| ACTION ITEM |
Each line in the listing below that includes "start" should be counted; give the total and nothing more.

| RECORDED INFORMATION |

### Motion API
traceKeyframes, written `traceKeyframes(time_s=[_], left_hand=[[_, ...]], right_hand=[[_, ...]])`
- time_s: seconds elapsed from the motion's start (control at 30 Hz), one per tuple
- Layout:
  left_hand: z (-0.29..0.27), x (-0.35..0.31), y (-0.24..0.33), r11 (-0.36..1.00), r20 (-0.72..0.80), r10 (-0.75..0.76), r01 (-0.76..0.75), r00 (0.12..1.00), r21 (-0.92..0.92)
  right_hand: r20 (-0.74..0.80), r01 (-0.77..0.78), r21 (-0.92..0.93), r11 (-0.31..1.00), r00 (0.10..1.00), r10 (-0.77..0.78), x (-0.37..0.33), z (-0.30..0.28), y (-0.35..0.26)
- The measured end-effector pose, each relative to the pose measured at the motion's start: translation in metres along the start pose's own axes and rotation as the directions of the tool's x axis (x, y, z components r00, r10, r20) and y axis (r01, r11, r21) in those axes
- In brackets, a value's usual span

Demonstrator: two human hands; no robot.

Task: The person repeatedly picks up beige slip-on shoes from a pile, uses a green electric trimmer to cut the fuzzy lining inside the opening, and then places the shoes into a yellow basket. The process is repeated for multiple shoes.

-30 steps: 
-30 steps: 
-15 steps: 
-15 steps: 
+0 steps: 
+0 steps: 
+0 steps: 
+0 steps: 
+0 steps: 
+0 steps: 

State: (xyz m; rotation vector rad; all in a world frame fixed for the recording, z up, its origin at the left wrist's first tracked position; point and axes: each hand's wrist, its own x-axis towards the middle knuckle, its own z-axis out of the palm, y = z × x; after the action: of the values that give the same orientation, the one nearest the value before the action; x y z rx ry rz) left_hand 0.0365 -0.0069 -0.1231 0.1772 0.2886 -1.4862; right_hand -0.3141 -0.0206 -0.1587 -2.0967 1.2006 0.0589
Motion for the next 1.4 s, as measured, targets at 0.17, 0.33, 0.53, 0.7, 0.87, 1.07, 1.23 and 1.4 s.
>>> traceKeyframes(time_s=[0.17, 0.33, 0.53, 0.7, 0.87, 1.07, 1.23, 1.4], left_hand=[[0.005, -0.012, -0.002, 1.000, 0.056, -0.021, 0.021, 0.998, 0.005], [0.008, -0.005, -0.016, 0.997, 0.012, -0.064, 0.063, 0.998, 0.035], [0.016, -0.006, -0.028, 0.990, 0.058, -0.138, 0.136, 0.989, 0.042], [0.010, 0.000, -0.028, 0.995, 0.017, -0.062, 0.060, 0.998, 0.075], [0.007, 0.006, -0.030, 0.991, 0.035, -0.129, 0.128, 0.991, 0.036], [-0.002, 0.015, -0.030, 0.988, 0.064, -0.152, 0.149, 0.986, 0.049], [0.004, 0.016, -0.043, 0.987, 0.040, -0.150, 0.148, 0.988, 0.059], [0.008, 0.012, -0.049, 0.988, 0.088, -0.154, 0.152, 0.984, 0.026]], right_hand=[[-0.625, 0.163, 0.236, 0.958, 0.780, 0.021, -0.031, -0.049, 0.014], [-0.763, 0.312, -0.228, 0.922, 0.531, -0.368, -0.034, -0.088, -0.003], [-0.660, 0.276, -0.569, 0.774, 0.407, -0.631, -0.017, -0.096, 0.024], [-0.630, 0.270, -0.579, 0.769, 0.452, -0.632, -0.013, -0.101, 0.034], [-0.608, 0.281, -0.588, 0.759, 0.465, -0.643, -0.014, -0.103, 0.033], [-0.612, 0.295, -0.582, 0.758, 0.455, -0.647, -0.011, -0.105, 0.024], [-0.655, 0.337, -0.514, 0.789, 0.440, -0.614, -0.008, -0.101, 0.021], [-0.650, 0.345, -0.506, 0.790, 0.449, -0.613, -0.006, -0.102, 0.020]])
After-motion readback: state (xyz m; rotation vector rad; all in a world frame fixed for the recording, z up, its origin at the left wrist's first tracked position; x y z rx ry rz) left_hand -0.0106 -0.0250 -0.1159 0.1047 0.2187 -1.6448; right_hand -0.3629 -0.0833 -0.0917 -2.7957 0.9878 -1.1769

| OUTPUT BELOW |
2